Diálogos indiscretos entre Mi e Má.
- Alô, quem fala? Mi, meu momô você já chegou “na”China?
- Já, Má. Eu saí de fininho depois do golpe.
- Não é tão longe assim não, né Mi? A China fica pertinho da França.
- Má, meu amoreco, a França fica na Europa. A China fica na Ásia. É longinho, bem. São continentes vizinhos, mas é tudo bem longe.
-Ah, é.
- O problema é que aqui é todo mundo igual e não sei se quem conversa comigo é alguém importante ou algum Zé Mané.
- Pergunta, Mi – você é importante ou Zé Mané?
- Não posso, Má. O meu filme já está queimado pelos sete cantos do planeta e então eu tenho que ficar na maciota, tentar ficar meio invisível, não pisar na bola, essas coisas.
-Mi, você levou bola prá jogar aí, mor?
-Não, criatura. É um jeito de falar.
-Mas, Mi, são quatro cantos do planeta e não sete – norte, sul, leste e oeste.
-Má, meu doce, é uma maneira de eu me expressar.
-Ah, bom.
-Mor, agora você vai ter que trabalhar um pouquinho, que é prá não pegar mal.
-Por que, Mi? Justo eu, a bela, recatada e do lar não posso trabalhar.
-Você vai ter uma ação social.
-Como, Mi?
-É assim, Má, você que é bonita, tem que aparecer. Todo mundo gosta de uma mulher gostosa...
- Ai, Mi, repete. Me deu até arrepio no cangote.
- Então, você, que é bonita, gostosona, cheirosa, tem que aparecer. Primeiro para esconder o feio que fiz e vou continuar fazendo. Depois, é prá galera dizer “puxa vida, o velhinho ainda tem lenha prá queimar”...

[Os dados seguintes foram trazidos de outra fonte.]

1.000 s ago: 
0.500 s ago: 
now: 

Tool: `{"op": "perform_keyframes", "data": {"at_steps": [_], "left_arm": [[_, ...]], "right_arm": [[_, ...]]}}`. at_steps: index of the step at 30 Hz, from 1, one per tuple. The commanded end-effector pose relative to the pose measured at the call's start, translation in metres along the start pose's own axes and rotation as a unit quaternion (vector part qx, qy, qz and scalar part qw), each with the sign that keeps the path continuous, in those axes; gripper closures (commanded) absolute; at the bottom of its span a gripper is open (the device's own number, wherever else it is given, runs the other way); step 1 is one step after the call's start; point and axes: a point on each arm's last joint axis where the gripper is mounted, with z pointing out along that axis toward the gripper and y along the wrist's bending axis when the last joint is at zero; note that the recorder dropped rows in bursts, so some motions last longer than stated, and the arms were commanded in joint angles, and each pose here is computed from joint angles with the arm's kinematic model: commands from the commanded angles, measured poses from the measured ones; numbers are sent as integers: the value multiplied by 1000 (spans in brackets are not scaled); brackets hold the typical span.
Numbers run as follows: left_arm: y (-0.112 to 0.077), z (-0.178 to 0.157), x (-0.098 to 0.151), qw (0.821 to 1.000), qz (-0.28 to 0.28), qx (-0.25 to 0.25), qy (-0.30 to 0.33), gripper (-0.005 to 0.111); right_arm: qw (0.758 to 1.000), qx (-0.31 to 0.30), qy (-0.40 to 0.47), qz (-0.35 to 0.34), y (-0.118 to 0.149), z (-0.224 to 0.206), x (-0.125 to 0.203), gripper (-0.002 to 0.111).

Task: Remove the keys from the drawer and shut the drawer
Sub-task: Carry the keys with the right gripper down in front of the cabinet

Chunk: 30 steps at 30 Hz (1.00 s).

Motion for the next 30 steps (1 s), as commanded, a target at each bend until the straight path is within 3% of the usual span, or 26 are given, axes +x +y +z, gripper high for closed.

-Você vai queimar lenha, Mi?
- Má, depois a gente conversa. Então, você vai trabalhar num projeto chamado Criança Feliz.
- Como assim?
-Não tenho a mínima ideia. Depois a gente inventa qualquer coisa prá dizer que eu tenho algum compromisso social. E aí, pelo menos, você aparece .
- Projeto Criança Feliz? Pode cantar?
-Como?
- Criança feliz quebrou o nariz, foi pro hospital, comendo mingau...
- Não, amor. A criança, se quebrar o nariz, não vai pro hospital. Vou tirar 44 bilhões de reais do SUS logo de cara e não vai ter hospital prá pobre, não. Pobre, que me dá comichão, vai ter que morrer mesmo. Até com a Farmácia Popular eu vou acabar.
-Ô, dó.
- E aí você aparece, Má, meu dulcíssimo amor.
- Teu o quê?
-Quer dizer que você é doce.
-“Agora eu fiquei doce, doce, doce, que nem caramelo. Tô tirando onda no camaro amarelo”.
-Amoreco, você não pode cantar música de ralé. Você tem que ter mais garbo.
-O meu avô comprava na Garbo lá na Barão de Itapetininga em São Paulo. Você comprava lá também , décadas atrás, quando era moço, Mi?
-Má, por favor, tente entender alguma coisa. Qualquer coisa. Você vai dar um jeito de fazer bonito, sorrir, dar tchauzinho. Você ainda não tem pelancas no tríceps...
- Pelanca aonde, Mi?
- Olha , Má, tem um chinês aqui me chamando e eu vou tentar dar um jeito de não ficar com o filme mais queimado do que já tá. Beijinho no ombro.
- Mi, fale comigo, Mi, Mi, Mi.
(Demorou um pouco para Má perceber que Mi tinha desligado o Graham Bell. Quer dizer, o telefone).